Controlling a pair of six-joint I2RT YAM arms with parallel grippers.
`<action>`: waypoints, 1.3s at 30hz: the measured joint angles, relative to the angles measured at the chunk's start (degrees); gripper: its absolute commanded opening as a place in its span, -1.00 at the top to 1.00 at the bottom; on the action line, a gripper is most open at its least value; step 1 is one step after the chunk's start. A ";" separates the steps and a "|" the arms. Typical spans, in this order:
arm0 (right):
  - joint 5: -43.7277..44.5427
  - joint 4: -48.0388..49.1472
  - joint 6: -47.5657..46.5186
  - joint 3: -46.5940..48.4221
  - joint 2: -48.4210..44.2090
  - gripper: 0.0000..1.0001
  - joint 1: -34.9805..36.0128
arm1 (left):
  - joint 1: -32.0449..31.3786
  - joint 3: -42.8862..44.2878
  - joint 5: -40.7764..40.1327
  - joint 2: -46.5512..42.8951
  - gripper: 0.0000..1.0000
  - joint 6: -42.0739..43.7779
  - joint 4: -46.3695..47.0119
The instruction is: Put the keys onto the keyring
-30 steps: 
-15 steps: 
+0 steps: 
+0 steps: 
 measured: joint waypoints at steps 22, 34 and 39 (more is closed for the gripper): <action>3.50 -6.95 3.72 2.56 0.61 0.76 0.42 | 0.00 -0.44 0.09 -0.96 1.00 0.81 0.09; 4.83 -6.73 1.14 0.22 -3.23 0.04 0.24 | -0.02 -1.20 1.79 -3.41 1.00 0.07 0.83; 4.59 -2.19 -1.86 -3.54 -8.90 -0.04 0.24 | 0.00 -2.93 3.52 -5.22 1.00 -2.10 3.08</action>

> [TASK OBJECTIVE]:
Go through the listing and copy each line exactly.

> [ANSWER]:
Controlling a pair of six-joint I2RT YAM arms with parallel grippers.
`<action>`: waypoints, 1.3s at 30hz: the measured joint angles, relative to the angles measured at the chunk's start (degrees); gripper: its absolute commanded opening as a place in its span, -1.00 at the top to 1.00 at the bottom; on the action line, a gripper is most open at its least value; step 1 is one step after the chunk's start. A ";" separates the steps and a "|" the arms. Typical spans, in this order:
arm0 (right):
  - joint 5: -43.7277..44.5427
  - joint 4: -48.0388..49.1472
  - joint 6: -47.5657..46.5186
  - joint 3: -46.5940..48.4221
  - joint 2: -48.4210..44.2090
  - gripper: 0.0000..1.0001
  - joint 1: -34.9805..36.0128
arm1 (left):
  - joint 1: -32.0449..31.3786
  - joint 3: -42.8862..44.2878
  - joint 5: -40.7764..40.1327
  - joint 2: -46.5512..42.8951
  - gripper: 0.0000..1.0000
  - joint 6: -42.0739..43.7779
  - joint 4: -46.3695..47.0119
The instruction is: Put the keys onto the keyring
-30 steps: 
-15 steps: 
+0 steps: 
+0 steps: 
 measured: joint waypoints at steps 22, 34 and 39 (more is closed for the gripper): <action>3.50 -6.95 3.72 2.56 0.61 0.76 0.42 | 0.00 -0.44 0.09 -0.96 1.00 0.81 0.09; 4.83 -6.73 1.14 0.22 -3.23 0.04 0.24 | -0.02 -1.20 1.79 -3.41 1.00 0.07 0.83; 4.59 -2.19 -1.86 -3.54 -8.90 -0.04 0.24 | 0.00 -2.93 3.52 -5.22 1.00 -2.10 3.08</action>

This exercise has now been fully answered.